[Start of section]

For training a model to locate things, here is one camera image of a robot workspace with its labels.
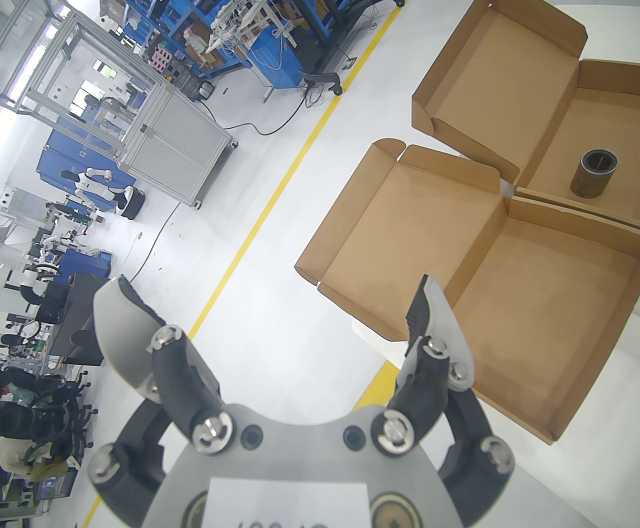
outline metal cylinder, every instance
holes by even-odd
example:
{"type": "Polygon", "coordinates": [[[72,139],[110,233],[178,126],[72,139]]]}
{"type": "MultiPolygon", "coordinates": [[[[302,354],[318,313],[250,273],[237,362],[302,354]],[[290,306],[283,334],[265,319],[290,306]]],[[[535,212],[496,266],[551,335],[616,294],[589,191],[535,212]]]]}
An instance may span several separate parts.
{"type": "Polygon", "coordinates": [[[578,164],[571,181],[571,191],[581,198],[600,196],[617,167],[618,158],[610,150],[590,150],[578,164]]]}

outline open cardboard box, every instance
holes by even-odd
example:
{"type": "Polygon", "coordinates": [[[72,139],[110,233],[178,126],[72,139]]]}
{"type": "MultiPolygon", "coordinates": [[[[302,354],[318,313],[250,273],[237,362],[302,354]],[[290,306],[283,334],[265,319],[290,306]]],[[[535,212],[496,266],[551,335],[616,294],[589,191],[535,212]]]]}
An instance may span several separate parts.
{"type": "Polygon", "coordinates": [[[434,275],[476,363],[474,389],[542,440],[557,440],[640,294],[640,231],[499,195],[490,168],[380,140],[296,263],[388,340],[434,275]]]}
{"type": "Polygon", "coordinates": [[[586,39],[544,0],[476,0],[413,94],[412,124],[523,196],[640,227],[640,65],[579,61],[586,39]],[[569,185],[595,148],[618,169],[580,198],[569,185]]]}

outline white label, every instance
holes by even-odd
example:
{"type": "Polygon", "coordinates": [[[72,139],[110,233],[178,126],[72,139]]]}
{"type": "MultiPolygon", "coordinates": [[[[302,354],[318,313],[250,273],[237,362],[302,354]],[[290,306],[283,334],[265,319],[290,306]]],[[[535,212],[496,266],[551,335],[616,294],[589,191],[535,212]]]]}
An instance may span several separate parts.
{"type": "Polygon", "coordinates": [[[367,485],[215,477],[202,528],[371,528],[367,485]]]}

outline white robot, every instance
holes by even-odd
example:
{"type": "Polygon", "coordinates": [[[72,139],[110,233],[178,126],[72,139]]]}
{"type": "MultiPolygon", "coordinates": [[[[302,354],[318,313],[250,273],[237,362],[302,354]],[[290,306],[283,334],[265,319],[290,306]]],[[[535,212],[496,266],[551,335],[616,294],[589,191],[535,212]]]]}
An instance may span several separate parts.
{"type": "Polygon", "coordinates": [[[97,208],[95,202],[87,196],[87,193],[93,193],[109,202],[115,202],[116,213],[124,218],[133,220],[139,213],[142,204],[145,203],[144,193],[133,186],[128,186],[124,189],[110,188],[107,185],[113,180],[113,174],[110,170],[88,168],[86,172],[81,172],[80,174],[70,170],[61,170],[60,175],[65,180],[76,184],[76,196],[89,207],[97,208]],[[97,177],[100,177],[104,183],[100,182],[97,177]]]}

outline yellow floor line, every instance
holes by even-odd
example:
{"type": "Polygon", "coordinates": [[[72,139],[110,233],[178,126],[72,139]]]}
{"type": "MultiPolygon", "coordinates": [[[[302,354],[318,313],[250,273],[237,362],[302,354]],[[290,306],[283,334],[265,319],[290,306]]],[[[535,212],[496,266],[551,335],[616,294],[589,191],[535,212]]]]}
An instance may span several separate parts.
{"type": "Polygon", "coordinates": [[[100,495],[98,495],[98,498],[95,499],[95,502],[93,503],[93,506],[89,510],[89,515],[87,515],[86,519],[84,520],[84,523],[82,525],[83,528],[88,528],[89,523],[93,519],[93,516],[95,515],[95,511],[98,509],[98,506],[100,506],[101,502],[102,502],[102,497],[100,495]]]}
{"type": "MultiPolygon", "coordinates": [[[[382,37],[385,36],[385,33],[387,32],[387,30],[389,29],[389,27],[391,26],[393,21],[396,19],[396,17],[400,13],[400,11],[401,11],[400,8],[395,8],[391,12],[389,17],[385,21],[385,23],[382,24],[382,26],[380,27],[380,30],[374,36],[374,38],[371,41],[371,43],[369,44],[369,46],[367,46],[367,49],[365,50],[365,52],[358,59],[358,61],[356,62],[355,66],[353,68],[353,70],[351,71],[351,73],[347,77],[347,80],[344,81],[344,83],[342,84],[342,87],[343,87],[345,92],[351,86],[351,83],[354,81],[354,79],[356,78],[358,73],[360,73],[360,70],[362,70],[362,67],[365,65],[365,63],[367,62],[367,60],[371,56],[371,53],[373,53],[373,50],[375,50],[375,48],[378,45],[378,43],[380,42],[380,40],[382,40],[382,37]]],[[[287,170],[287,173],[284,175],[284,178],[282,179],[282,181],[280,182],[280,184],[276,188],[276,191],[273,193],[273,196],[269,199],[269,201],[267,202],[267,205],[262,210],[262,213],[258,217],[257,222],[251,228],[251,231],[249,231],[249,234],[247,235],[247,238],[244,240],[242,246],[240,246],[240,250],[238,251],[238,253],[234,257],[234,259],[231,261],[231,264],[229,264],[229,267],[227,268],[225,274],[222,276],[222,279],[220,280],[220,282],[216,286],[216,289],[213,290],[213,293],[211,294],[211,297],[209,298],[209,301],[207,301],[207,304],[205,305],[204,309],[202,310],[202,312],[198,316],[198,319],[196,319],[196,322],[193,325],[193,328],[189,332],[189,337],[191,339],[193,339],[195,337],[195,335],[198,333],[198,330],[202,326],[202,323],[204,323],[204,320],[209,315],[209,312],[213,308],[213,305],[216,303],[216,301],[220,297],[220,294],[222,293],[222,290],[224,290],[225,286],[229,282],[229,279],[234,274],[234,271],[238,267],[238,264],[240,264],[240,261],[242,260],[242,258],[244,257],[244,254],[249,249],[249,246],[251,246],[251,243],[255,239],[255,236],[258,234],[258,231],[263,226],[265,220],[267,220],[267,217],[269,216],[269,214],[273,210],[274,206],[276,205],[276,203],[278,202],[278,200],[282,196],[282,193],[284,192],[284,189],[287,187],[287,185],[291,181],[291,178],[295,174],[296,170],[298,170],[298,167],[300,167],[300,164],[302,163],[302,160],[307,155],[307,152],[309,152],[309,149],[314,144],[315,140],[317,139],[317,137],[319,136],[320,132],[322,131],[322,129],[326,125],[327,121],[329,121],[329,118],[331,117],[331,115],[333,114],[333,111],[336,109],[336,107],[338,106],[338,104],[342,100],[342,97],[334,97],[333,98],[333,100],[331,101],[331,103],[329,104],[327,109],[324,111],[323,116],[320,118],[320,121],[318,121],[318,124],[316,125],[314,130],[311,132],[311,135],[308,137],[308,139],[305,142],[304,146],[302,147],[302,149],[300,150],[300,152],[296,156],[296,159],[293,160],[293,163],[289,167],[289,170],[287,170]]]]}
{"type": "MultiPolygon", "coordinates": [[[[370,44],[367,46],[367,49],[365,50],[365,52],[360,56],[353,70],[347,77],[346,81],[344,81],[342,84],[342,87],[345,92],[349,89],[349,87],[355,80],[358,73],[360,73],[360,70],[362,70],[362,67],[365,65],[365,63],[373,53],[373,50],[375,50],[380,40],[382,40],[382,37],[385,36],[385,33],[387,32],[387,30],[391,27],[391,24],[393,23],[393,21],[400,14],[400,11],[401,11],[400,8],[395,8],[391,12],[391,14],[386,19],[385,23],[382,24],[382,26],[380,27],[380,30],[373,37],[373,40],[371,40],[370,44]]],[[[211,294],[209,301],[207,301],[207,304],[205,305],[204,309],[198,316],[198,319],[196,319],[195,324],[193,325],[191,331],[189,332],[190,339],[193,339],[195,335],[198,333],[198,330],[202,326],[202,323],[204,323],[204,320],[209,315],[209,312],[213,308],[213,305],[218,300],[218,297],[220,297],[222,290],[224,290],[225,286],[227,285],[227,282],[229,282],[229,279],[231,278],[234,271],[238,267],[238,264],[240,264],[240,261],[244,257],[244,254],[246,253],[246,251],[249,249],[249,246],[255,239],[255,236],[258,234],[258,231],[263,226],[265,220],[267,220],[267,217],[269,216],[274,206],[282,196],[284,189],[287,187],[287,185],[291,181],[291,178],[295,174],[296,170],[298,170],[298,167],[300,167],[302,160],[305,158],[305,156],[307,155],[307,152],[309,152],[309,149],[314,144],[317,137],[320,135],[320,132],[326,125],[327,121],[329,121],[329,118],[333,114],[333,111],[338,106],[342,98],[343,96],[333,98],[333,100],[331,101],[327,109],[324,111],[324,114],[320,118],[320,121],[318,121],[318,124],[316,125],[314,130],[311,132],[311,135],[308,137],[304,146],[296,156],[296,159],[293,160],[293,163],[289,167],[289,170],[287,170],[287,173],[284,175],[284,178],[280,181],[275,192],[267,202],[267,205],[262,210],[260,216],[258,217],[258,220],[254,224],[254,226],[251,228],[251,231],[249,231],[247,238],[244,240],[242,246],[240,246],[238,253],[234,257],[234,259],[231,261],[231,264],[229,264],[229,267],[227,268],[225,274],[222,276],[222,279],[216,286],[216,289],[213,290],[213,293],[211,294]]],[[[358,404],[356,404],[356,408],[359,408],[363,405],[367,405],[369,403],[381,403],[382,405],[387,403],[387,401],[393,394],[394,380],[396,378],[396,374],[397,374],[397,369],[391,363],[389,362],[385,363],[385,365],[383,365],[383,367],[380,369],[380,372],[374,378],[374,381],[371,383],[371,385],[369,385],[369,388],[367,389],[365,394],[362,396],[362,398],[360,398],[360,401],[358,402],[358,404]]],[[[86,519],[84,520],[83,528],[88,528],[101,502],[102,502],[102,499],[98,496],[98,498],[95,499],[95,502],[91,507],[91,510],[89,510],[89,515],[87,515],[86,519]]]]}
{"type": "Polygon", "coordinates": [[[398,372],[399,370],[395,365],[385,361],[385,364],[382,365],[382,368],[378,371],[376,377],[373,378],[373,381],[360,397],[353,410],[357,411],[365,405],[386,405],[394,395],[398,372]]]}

[End of section]

§ What needs to be done:
Report only the number of lines, among the records above, that contain the word "robot".

§ Response below:
2